*** Opening Input records ***

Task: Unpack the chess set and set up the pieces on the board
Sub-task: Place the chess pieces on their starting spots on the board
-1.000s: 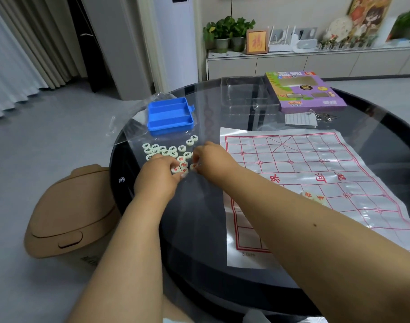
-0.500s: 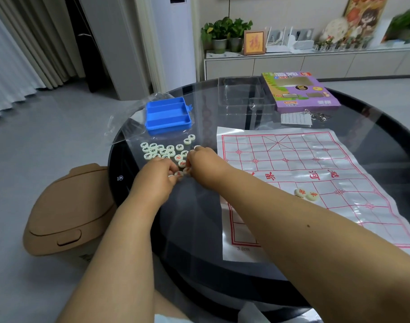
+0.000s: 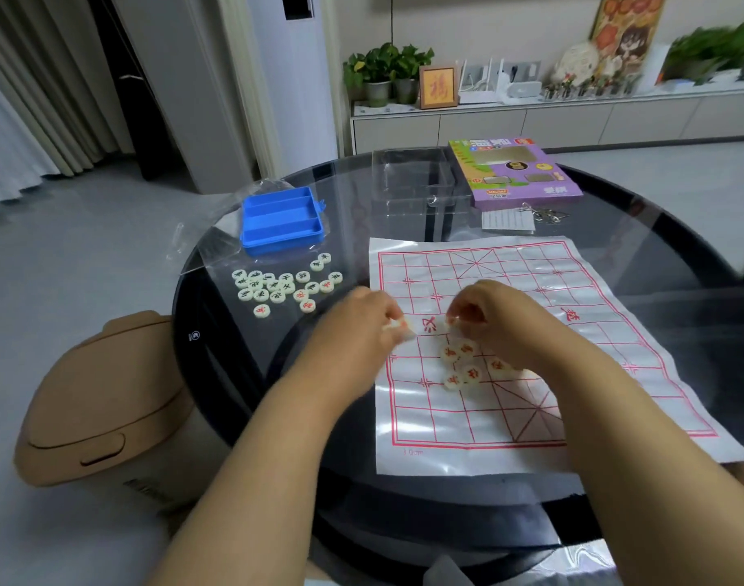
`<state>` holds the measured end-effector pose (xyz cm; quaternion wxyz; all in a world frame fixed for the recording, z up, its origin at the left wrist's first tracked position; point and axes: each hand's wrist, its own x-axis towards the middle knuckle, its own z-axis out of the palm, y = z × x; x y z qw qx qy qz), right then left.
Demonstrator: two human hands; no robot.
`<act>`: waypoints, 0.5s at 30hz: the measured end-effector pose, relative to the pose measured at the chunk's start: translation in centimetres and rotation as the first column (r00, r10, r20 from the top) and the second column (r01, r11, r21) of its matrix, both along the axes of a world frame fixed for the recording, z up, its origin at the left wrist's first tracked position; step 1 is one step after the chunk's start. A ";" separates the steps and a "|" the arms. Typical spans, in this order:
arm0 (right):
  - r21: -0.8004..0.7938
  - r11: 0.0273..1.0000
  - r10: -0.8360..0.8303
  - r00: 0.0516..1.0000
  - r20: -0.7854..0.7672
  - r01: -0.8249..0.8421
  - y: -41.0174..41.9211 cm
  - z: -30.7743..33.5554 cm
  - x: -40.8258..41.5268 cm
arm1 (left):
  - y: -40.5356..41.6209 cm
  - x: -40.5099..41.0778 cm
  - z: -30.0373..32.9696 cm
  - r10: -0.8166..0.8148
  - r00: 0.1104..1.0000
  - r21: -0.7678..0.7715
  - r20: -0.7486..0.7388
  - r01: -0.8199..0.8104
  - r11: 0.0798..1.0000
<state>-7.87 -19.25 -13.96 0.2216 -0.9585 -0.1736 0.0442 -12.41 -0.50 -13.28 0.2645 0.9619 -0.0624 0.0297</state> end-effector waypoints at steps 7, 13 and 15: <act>-0.143 0.989 0.018 1.000 -0.022 -0.021 -1.8 0.0 -0.6 | -2.5 -1.1 -1.0 -0.164 0.980 0.175 -0.111 0.182 0.968; -0.200 0.979 -0.037 0.997 -0.067 0.023 -2.0 0.8 -0.6 | -3.0 -1.2 -1.4 -0.167 0.981 0.187 -0.096 0.182 0.965; -0.202 0.979 -0.015 0.996 -0.087 -0.003 -2.2 0.9 -0.7 | -2.8 -1.1 -1.4 -0.174 0.979 0.167 -0.105 0.190 0.968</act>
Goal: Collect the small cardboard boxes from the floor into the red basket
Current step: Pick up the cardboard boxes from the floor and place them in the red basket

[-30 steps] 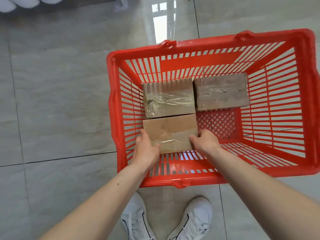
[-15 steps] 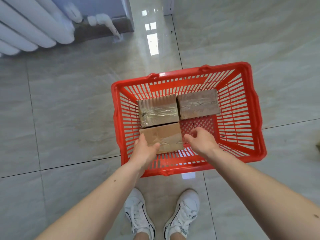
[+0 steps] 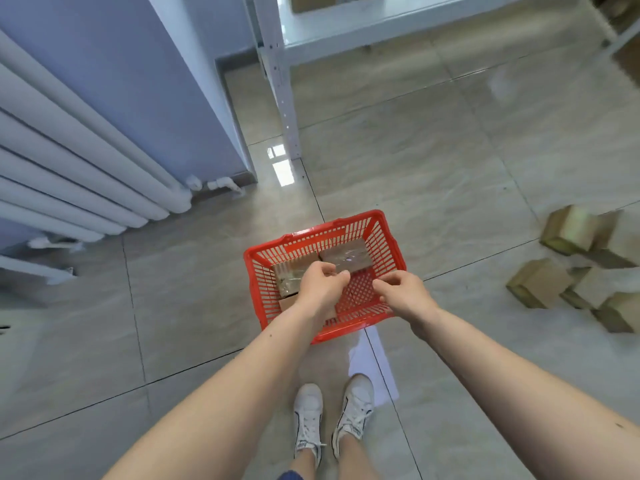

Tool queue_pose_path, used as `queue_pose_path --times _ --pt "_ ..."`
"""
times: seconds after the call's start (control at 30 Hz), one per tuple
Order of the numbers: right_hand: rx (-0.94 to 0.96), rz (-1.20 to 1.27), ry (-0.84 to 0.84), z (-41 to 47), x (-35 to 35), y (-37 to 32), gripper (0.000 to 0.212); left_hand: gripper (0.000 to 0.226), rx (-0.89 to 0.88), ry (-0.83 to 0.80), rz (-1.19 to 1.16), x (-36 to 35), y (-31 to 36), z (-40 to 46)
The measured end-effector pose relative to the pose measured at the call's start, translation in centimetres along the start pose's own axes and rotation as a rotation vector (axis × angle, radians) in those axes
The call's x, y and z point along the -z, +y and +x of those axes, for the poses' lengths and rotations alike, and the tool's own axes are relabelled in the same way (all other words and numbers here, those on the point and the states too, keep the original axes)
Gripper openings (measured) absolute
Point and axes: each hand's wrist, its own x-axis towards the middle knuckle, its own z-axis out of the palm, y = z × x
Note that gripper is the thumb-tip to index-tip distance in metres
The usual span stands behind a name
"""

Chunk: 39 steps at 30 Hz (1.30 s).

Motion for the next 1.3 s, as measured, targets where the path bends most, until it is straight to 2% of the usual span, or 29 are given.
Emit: queue_pose_path --times 0.07,0.17,0.3,0.47,0.63,0.8,0.87,0.93,0.97,1.03,1.13,1.23,1.3 --pt "0.014 0.062 0.024 -3.0 2.3 -1.4 0.031 0.029 -0.058 -0.026 0.026 0.1 2.7 -3.0" --pt "0.046 0.144 0.086 -7.2 5.7 -3.3 0.010 0.019 -0.137 -0.062 0.080 -0.1 6.1 -7.2" --pt "0.070 0.179 0.181 -12.8 9.6 -4.6 0.002 0.017 -0.215 -0.112 0.177 -1.0 9.4 -12.4" --pt "0.059 0.266 0.278 -19.2 13.7 -4.5 0.015 0.031 -0.317 -0.231 0.269 -3.6 11.9 -18.1" --pt "0.026 0.378 0.392 -23.6 18.1 -2.5 0.023 0.035 -0.389 -0.334 0.354 -7.8 14.0 -22.6" --pt "0.020 0.480 0.473 -26.2 24.0 0.5 0.014 0.030 -0.434 -0.408 0.403 -12.9 15.8 -26.2" --pt "0.017 0.507 0.497 -26.8 26.8 1.9 0.012 0.006 -0.465 -0.423 0.437 -15.3 16.6 -27.6" --pt "0.019 0.522 0.509 -27.2 29.7 3.4 0.013 0.025 -0.496 -0.450 0.462 -18.3 17.3 -28.6" --pt "0.020 0.528 0.515 -27.4 31.3 4.1 0.013 0.025 -0.503 -0.456 0.475 -19.8 17.8 -29.3" --pt "0.019 0.529 0.529 -27.6 34.7 5.7 0.016 0.011 -0.502 -0.468 0.482 -23.2 18.5 -30.4" --pt "0.020 0.522 0.546 -27.4 39.7 8.2 0.015 0.019 -0.494 -0.466 0.468 -28.4 19.5 -31.6" --pt "0.009 0.501 0.536 -26.9 44.4 10.9 0.019 0.004 -0.505 -0.460 0.449 -33.4 20.5 -32.8" --pt "-0.004 0.479 0.539 -26.5 47.5 12.6 0.020 0.004 -0.509 -0.457 0.442 -36.7 20.9 -33.3"
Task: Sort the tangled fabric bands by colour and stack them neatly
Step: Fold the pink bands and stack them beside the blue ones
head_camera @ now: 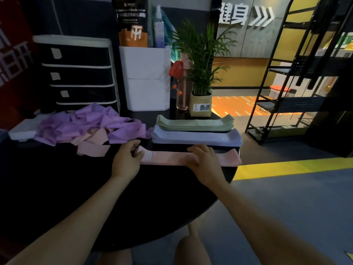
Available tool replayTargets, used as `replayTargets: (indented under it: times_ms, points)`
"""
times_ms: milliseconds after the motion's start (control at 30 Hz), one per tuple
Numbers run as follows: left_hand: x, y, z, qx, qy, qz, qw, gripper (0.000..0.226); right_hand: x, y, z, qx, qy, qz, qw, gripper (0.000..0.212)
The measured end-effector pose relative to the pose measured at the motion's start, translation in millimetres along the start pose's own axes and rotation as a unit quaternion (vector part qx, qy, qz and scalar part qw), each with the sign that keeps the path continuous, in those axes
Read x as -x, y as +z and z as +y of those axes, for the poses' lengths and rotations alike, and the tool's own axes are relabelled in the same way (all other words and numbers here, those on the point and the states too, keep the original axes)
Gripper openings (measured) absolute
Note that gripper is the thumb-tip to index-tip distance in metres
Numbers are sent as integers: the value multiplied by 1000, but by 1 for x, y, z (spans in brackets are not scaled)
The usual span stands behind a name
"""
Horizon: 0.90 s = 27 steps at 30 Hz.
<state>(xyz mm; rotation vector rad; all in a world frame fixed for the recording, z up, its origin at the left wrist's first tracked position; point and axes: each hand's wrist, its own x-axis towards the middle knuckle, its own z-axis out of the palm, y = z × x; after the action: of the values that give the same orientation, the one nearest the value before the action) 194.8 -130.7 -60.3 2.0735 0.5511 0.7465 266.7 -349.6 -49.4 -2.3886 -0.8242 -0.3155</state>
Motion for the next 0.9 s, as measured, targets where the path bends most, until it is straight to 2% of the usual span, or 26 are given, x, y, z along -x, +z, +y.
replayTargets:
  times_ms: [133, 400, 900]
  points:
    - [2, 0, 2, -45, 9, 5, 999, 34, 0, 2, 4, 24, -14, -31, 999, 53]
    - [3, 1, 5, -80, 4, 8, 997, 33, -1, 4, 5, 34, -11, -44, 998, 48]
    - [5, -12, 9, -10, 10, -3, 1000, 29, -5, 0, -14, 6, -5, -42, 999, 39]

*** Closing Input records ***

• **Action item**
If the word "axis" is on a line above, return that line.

• **Exercise response**
`<state>` holds the measured end-effector pose (xyz cm; quaternion wxyz; all in a world frame fixed for the recording, z up, its origin at the left wrist's first tracked position; point and axes: each hand's wrist, its own x-axis towards the middle knuckle, its own z-axis out of the palm, y = z × x; x y z qw qx qy qz), right then left.
The measured end-effector pose relative to the pose measured at the call's start, translation in centimetres along the start pose's own axes and rotation as a rotation vector (axis × angle, radians) in those axes
Point and axes: each hand's wrist, its own x-axis towards the middle knuckle, its own z-axis out of the palm, y = z × x
<state>(xyz mm; rotation vector rad; all in a world frame fixed for the recording, z up, its origin at the left wrist's first tracked position; point and axes: each hand's wrist, its own x-axis towards the middle knuckle, its own z-axis out of the palm, y = z × x; after the action: of the values that give the same orientation, the one nearest the value before the action) 194.8 -130.7 -60.3 2.0735 0.5511 0.7465 266.7 -349.6 -49.4 -2.3886 -0.8242 -0.3155</state>

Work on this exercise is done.